If former New York City Mayor Michael Bloomberg mounts an independent run, Senate Democrats are warning that he not only has no chance of winning the presidency, but would likely only act as a "spoiler," The Hill
"I just don't know how practical it is and how realistic it is. With every day that passes it gets more and more difficult to even accomplish it effectively," said Sen. Claire McCaskill, D-Mo., who has campaigned in Iowa for Democratic front-runner Hillary Clinton.
"He would split the 'We want a New York billionaire' vote," McCaskill added.
In 1992, billionaire businessman Ross Perot won 19 percent of the popular vote, and not only derailed the campaign of incumbent President George H.W. Bush,
but helped Bill
Clinton win with 43 percent of the vote.
Democrats are worried of a repeat from the 1992 election and do not want to see the
flipped scenario occur with Bloomberg, Donald Trump and Hillary Clinton.

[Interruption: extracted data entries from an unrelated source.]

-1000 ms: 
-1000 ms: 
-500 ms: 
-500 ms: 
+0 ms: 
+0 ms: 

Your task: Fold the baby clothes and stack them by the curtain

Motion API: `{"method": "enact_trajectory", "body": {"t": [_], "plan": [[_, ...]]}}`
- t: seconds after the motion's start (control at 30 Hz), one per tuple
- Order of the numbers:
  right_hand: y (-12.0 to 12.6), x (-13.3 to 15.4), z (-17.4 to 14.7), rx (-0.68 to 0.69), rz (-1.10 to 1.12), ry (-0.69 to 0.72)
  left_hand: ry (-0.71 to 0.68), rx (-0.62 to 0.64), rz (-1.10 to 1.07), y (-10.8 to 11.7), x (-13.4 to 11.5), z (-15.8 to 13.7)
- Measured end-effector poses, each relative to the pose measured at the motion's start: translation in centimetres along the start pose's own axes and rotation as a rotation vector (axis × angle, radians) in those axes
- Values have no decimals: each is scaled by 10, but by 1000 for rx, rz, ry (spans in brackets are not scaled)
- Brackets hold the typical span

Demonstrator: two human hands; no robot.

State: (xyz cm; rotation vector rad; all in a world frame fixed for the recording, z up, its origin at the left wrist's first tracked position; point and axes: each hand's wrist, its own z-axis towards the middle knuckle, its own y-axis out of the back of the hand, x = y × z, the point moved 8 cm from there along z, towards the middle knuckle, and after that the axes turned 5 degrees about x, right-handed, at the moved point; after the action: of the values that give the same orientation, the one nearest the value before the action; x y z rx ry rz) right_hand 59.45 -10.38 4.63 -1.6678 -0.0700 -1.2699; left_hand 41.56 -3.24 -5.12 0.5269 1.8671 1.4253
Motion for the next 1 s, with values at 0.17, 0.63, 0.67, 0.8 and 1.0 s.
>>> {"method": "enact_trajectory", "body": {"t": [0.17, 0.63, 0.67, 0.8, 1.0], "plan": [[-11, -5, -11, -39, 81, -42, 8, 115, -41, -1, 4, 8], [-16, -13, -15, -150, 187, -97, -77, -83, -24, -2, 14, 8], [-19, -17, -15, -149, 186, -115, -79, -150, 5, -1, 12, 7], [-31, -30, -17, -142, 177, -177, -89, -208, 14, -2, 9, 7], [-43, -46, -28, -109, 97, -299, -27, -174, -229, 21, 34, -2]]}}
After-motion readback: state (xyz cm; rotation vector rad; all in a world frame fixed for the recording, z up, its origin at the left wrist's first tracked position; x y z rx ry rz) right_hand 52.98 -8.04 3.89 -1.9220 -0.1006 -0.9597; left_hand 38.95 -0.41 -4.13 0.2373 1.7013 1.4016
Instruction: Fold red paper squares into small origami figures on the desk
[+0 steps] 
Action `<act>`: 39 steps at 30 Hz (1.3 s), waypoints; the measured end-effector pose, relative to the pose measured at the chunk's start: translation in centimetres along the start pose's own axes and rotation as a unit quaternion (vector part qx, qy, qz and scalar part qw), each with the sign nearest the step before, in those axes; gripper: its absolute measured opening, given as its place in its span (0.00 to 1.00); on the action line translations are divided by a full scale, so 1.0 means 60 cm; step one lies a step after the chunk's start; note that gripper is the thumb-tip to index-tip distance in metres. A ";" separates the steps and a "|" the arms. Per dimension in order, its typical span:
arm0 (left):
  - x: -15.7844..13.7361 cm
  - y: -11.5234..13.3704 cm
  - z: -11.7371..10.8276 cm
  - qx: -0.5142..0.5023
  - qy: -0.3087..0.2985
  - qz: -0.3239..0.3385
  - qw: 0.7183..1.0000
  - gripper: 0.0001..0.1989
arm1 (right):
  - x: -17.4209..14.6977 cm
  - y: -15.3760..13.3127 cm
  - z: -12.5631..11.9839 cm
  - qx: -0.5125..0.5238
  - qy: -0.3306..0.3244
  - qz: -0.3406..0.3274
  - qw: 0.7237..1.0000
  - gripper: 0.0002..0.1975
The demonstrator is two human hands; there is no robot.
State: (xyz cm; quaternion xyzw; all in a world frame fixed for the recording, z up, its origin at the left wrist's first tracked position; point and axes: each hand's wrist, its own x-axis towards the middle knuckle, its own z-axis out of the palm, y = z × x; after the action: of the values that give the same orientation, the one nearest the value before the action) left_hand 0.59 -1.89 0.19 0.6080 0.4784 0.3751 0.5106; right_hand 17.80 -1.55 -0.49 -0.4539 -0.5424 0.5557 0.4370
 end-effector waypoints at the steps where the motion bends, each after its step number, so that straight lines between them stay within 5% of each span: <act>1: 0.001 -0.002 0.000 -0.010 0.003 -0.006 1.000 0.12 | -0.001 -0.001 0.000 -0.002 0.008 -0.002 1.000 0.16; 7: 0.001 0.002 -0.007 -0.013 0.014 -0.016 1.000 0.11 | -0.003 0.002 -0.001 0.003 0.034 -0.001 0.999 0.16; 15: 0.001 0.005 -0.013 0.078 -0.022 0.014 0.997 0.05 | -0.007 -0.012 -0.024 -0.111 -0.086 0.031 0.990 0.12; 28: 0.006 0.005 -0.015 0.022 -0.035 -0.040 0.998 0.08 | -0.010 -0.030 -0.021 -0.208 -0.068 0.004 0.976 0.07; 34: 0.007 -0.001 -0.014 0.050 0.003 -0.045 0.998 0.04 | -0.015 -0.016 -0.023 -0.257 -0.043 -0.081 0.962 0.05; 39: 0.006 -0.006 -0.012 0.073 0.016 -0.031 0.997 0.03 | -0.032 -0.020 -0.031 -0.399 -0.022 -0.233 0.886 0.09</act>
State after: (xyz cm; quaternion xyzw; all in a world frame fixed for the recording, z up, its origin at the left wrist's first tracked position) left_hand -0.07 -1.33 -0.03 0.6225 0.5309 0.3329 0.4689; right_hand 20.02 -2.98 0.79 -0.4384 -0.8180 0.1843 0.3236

And, according to a new Reuters/Ipsos poll, if Bloomberg enters the race it "would cut Clinton's lead over Republican presidential front-runner Donald Trump from 10 percentage points to six."
"I've been around long enough to remember third-party candidates. I remember when [former Illinois Republican Rep. John] Anderson ran in 1980 and he got less than 10 percent of the vote. I remember when Ross Perot ran. I don't care how much money you have, running a third party candidacy is very challenging," said Sen. Jeanne Shaheen, D-N.H., who has campaigned for Clinton in New Hampshire.
"I can't imagine that Bloomberg is going to waste his money or his time if there's somebody there he thinks is going to be a good president and Hillary is going to be a good president," she added.
According to a Morning Consult poll, Bloomberg has only 13 percent
support in a three-way match against Trump and Clinton and 12 percent support in a race against Trump and Sen. Bernie Sanders.
While sources close to Bloomberg say that he will only enter the race if Trump or Sen. Ted Cruz wins the GOP nomination, The Hill notes that the former New York City mayor would need to announce his decision before the end of March in order to get his name on the ballot in all 50 states.
"Somebody coming in as a third party has a very difficult challenge," said West Virginia Sen. Joe Manchin. "He's not been known to make a lot of unwise decisions. He's been known to make pretty good decisions. I think he'll evaluate it pretty well."
In terms of Bloomberg's potential support, Connecticut Sen. Chris Murphy added, "The polling I've looked at suggests he has a pretty low ceiling."
The Hill notes that this is not the first time Bloomberg has considered a presidential run. The former New York City Mayor looked seriously at running for president in 2008 and mulled it again in 2012.